W minioną sobotę rano w gdańskiej dzielnicy Orunia przechodzień zauważył nieopodal sklepu około 3-letniego chłopca bez opieki. Policja zajęła się dzieckiem, przekazując je pod opiekę rodziny zastępczej. Wkrótce znaleźli się rodzice – chcieli zgłosić na komisariacie zaginięcie syna.
3-latek miał na sobie jedynie piżamę i trampki, co mogło świadczyć o tym, że mieszkał w pobliżu. Nie potrafił jednak wskazać dokładnego adresu. Funkcjonariusze rozmawiali z okolicznymi mieszkańcami, przechodniami i pracownikami sklepów, ale nie udało im się ustalić miejsca zamieszkania chłopca.

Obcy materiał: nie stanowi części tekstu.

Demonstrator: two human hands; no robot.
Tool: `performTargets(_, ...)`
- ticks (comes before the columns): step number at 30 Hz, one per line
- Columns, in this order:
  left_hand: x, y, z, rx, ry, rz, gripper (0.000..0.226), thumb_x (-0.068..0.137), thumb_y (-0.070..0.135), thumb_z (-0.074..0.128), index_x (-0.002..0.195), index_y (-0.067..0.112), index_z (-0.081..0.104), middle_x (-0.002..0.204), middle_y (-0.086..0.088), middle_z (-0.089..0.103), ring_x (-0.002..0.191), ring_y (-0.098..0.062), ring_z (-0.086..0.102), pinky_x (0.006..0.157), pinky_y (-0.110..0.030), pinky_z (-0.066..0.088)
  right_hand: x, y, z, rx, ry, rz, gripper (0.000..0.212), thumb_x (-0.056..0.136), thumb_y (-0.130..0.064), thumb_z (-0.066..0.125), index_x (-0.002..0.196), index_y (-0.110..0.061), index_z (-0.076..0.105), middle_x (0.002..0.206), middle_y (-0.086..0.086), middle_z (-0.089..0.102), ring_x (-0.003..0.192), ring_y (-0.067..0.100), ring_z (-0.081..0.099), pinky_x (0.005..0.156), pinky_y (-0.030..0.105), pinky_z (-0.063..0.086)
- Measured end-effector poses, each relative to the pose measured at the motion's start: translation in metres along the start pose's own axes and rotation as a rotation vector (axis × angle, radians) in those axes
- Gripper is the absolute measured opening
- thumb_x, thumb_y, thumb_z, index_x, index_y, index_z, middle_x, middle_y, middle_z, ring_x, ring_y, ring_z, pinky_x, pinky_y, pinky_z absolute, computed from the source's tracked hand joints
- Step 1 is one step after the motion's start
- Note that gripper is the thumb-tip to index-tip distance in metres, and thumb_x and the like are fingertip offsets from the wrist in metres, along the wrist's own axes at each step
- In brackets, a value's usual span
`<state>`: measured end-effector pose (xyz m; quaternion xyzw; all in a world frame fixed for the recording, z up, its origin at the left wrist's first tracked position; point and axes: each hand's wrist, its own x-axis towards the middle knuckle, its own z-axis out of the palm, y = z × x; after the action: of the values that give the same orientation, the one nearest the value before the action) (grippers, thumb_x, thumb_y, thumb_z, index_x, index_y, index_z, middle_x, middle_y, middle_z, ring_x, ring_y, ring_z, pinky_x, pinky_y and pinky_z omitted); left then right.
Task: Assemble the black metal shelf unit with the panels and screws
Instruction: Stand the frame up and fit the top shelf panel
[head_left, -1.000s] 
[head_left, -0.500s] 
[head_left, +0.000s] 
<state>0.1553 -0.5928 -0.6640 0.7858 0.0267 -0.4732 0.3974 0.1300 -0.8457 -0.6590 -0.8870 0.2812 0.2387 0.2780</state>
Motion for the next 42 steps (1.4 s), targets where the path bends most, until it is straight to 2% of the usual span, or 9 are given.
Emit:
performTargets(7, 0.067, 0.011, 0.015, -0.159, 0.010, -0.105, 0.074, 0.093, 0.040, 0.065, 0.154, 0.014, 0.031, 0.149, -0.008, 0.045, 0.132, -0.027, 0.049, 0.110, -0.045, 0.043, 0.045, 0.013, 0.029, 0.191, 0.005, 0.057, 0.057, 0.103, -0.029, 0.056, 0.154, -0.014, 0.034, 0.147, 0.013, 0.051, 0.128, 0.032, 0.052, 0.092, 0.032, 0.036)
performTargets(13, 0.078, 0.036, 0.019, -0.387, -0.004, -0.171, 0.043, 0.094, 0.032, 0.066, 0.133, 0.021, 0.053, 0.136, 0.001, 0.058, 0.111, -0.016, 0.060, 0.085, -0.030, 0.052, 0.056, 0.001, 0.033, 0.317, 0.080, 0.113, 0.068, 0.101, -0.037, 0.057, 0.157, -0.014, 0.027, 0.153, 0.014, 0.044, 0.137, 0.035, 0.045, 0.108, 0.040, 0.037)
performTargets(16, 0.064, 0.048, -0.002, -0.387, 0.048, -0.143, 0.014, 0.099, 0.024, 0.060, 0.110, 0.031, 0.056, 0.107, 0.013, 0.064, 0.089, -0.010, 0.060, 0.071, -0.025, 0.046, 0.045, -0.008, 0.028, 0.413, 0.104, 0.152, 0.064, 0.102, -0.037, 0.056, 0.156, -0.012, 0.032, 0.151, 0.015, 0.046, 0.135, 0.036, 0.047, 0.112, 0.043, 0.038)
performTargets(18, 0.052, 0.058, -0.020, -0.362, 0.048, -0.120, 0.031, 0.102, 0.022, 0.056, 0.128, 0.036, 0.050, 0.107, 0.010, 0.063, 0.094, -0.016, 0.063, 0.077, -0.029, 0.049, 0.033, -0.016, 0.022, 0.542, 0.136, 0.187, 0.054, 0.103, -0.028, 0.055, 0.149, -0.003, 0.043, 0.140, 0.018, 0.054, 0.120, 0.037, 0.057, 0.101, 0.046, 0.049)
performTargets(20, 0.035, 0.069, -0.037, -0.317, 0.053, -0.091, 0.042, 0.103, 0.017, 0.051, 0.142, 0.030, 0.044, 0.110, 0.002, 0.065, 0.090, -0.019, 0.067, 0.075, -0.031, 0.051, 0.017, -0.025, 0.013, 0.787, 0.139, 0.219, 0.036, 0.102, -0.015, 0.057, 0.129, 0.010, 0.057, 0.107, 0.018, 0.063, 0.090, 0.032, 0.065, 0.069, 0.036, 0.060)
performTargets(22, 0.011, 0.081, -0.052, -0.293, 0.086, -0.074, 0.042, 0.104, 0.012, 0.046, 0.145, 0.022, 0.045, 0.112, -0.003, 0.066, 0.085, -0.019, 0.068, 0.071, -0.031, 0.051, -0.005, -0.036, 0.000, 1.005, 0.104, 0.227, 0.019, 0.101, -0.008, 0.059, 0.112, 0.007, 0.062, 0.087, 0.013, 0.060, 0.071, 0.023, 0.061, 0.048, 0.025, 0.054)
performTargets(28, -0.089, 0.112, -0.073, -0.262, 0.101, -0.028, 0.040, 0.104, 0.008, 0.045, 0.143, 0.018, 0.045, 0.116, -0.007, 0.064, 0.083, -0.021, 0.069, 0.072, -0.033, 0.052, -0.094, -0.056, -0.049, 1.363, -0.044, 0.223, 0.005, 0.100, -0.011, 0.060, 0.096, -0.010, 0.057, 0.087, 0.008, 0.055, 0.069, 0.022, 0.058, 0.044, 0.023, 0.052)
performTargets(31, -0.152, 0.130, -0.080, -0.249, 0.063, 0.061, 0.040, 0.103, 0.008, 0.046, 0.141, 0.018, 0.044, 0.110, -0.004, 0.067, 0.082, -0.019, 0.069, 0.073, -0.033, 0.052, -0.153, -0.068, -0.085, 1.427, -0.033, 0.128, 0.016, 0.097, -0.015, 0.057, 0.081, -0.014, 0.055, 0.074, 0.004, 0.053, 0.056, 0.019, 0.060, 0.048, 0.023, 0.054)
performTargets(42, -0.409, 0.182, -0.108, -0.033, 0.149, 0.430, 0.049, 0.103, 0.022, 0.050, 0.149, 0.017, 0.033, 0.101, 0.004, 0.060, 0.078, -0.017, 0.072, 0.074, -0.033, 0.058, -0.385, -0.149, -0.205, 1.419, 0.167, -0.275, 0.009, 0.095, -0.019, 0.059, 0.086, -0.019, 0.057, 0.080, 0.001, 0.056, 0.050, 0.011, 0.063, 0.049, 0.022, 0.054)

We wczesnych godzinach popołudniowych na komisariacie pojawiła się para, aby zgłosić zaginięcie dziecka. Szybko okazało się, że chodziło właśnie o 3-latka, którego spod sklepu w dzielnicy Orunia policjanci zabrali do rodziny zastępczej.
Jak wyjaśnili rodzice, rano, gdy jeszcze spali, a drzwi do mieszkania były zamknięte, syn niepostrzeżenie wyszedł na ulicę.
Dziecko decyzją sądu wciąż przebywa w rodzinie zastępczej, a policjanci prowadzą czynności w sprawie. Para może odpowiedzieć za porzucenie małoletniego poniżej 15 roku życia, za co grozi kara do 3 lat pozbawienia wolności.